Гончаров смотрел на Достоевского, кажется, с меньшим пиететом. Поклонник гармонического искусства, наследующий традиции мировой классической литературы, он ощущал искусство Достоевского как замечательное, глубокое, но болезненное. В статье «Лучше поздно, чем никогда» он как бы отделяет автора «Преступления и наказания» от традиционного круга русских реалистов (впрочем, отделял себя и сам Достоевский) и замечает, что Достоевский находит правду жизни «в глубокой, никому, кроме его, недостигаемой пучине людских зол».[337]

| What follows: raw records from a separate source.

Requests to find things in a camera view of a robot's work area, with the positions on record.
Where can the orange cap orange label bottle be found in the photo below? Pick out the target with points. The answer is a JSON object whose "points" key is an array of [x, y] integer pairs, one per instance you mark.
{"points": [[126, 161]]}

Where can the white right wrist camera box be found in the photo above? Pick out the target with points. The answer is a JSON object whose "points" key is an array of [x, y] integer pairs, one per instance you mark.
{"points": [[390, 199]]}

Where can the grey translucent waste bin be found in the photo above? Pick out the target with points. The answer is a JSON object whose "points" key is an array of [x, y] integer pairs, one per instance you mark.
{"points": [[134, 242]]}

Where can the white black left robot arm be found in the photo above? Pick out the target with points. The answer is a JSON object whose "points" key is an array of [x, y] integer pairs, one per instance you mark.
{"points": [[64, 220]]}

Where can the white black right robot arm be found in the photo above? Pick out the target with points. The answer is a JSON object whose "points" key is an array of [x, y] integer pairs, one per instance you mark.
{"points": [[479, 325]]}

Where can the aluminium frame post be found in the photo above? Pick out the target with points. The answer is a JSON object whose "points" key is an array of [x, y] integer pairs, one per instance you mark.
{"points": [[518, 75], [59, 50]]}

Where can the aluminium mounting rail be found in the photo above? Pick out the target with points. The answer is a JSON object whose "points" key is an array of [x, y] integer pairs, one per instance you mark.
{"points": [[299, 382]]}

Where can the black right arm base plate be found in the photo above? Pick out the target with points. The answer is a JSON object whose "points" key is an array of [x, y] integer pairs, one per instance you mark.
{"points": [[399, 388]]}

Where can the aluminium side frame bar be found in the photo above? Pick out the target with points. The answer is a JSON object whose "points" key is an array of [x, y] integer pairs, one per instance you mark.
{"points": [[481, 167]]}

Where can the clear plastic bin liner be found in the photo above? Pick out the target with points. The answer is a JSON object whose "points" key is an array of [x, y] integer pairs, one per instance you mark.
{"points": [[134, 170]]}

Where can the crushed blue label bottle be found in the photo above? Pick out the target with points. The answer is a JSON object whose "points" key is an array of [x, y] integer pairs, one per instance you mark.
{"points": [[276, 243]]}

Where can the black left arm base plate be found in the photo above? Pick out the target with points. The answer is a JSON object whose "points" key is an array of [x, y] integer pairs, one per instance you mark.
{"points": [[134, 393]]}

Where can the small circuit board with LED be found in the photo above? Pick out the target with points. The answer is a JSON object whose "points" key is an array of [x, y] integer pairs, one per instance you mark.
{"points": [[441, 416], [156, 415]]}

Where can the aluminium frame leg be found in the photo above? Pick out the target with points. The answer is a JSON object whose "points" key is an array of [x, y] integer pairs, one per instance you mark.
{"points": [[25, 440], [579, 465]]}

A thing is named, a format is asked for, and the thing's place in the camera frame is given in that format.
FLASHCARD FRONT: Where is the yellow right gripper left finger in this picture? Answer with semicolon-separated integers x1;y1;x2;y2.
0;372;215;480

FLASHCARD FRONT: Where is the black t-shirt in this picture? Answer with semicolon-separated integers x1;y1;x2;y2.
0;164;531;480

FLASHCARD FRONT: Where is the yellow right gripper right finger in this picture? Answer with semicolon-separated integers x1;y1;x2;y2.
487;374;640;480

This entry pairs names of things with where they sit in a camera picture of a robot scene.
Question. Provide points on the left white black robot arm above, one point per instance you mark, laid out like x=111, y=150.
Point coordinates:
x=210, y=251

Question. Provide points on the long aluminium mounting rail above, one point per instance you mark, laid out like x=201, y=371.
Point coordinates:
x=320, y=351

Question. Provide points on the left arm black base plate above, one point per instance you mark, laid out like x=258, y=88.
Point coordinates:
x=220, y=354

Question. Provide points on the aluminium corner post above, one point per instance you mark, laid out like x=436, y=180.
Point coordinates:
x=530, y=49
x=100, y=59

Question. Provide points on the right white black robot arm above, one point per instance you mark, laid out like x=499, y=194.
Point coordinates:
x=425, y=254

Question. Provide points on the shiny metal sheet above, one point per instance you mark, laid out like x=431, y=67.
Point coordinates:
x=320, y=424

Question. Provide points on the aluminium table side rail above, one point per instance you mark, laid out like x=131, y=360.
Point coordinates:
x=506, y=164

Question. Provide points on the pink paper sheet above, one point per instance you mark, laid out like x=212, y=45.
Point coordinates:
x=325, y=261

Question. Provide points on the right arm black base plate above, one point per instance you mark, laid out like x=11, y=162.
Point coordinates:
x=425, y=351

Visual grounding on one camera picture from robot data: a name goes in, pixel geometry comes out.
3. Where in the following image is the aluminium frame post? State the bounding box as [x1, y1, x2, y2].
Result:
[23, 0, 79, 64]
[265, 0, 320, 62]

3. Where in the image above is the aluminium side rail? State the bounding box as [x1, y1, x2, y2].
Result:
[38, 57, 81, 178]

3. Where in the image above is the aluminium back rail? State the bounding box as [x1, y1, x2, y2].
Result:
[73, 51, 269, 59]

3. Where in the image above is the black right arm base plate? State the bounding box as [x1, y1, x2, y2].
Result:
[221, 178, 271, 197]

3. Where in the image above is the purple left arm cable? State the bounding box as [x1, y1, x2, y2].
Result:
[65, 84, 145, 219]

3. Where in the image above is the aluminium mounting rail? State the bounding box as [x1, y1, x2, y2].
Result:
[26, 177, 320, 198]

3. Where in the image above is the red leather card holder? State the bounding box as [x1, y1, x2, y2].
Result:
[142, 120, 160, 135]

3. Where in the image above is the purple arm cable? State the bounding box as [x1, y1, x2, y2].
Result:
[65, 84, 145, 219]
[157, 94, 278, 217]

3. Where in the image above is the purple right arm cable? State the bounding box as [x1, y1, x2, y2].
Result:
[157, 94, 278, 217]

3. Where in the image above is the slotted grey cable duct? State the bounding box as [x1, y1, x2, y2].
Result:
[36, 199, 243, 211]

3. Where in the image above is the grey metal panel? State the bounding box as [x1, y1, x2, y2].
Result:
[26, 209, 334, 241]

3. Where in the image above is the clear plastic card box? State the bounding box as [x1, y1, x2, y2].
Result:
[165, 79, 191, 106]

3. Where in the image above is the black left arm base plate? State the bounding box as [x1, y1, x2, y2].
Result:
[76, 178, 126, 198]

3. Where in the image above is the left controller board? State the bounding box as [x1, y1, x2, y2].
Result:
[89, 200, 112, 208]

В своих романах и Достоевский, и Гончаров идут от Евангелия. Оставаясь в лоне русской духовной традиции, они оба изображают не только испытание человеческой души, но и её преображение. Евангельская антропология зиждется на следующей модели человеческой жизни: грех — покаяние — воскресение. Так построен роман «Преступление и наказание», где в эпилоге Раскольников берёт в руки Евангелие, воскресая душой от совершённого греха через осознание своего преступления (греха). Так строится и роман «Обрыв», в котором показан не только грех женского (и вообще общечеловеческого) срыва («обрыва»), в основание которого лежит духовная болезнь современного общества (отступление от веры, нигилизм, антихристианство), но и покаяние, и воскресение.